Amniotic epithelial stem cells: Signaling pathways activated during their hepatic differentiation and proliferation

ANTONIO PEREZ PEREZ; CASALE, ROBERTO; VARONE, CECILIA L.; JAIME, MARIANA; DUEÑAS, JOSÉ LUIS; MAYMÓ, JULIETA L.; RIEDEL, RODRIGO; PAROLINI, ORNELLA; VICTOR SANCHEZ MARGALET

Buenos Aires

Congreso; International Federation of Placenta Associations (IFPA) Meeting 2019; 2019

INTRODUCTION/OBJECTIVES: The placenta and fetal membranes have recently been proposed as an important stem cells source for regenerative medicine. Gestational cells offer considerable advantages over other stem cells. Amniotic epithelial cells (hAECs) can be isolated from the amnion of the human placenta at term. They express embryonic stem cells markers and they are pluripotent. These characteristics would make hAECs ideal candidates for application in regenerative medicine. Hepatic failure is one of the major causes of morbidity and mortality worldwide and the available treatments have several obstacles. Stem cells have been spotlighted as alternative sources of hepatocytes because of their potential for hepatogenic differentiation. The adequate regulation of the signalling pathways activated during a differentiation process is the key for the success of such process. The signalling pathways involved in hepatic differentiation of hAECs remain poorly understood. We have recently demonstrated that the MAPK pathway is involved in hepatic differentiation of hAECs. The aim of this work was to study some of the main pathways activated in hAECs during their early and late hepatic differentiation process.METHODS: Hepatic differentiation (HD) was assayed by specific HD medium (EGF + dexamethasone). Immunofluorescence, Western blot, qRT-PCR and MTT assays were performed.RESULTS: We have found that HD medium significantly induced an increment in Wnt-1 and B-catenin expression in hAECs, measured by qRTPCR, Western blot and immunofluorescence (IF).
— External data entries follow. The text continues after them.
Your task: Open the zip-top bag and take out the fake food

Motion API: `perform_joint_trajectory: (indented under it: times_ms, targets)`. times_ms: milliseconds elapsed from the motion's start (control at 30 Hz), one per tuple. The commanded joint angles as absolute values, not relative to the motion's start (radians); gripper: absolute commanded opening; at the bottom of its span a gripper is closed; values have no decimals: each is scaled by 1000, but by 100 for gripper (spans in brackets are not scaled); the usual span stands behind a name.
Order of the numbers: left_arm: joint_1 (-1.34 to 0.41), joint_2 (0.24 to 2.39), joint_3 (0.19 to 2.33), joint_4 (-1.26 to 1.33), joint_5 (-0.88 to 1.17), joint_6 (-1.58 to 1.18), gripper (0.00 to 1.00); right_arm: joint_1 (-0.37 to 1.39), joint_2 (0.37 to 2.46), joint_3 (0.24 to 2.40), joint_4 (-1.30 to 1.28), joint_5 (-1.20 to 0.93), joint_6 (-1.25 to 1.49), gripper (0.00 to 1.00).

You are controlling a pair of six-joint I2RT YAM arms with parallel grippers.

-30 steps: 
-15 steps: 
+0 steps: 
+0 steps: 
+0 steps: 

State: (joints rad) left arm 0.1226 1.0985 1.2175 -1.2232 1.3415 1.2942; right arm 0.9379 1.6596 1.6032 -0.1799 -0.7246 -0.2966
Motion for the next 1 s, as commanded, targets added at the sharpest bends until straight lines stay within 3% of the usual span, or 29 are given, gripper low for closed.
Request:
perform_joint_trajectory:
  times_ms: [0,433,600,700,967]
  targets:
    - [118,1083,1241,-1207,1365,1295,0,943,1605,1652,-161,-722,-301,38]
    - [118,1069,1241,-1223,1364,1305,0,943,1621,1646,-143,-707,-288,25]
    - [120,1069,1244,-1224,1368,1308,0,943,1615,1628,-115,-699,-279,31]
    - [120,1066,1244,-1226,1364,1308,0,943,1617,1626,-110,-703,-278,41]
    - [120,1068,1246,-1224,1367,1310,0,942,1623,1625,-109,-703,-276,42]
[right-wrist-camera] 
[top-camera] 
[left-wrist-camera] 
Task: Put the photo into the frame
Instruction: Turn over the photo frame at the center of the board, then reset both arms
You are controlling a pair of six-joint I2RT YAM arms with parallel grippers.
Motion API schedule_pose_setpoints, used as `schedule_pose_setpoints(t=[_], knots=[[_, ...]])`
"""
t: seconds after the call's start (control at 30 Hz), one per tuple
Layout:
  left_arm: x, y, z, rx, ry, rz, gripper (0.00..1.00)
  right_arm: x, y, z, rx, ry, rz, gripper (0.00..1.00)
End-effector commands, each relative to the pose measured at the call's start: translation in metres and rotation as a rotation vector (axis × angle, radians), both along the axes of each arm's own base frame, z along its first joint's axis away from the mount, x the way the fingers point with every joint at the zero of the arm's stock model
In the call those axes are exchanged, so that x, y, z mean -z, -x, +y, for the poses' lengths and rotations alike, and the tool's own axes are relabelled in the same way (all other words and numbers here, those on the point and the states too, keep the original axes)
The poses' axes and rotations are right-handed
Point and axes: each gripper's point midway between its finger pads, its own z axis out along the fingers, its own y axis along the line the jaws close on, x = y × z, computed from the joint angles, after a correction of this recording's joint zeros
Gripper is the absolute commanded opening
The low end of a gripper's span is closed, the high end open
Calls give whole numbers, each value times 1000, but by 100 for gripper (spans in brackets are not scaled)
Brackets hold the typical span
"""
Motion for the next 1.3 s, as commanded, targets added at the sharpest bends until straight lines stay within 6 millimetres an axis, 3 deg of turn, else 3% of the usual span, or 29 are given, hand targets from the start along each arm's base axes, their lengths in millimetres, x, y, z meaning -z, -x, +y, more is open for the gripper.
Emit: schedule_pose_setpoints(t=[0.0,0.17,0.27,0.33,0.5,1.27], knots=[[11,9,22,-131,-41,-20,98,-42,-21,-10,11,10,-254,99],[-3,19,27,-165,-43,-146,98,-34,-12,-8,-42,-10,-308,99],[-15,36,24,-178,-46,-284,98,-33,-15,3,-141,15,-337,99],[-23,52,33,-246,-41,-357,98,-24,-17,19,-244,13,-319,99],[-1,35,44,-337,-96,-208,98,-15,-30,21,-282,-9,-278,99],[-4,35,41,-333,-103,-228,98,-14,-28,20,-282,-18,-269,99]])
Treatment of hAECs with XAV939 (a b-catenin inhibitor) caused the inhibition of HD, as albumin expression was reduced. In addition, we determined that inhibition of B-catenin pathway diminished Ki-67 expression and cell viability, in differentiated hAECs. We have also observed that HD medium promotes phosphorylation of PI3K and Akt, as determined by Western blot and IF. We observed a significant increment in nuclear localization of P-Akt during hAECs HD, related to its antiapoptotic action.CONCLUSION: These results suggest that the activation of the b-catenin and PI3K pathways may be responsible for a successful hepatic differentiation and proliferation of hAECs. Understanding the molecular mechanisms regulating hepatocyte differentiation will significantly facilitate the development of stem cell-based therapy to treat liver diseases.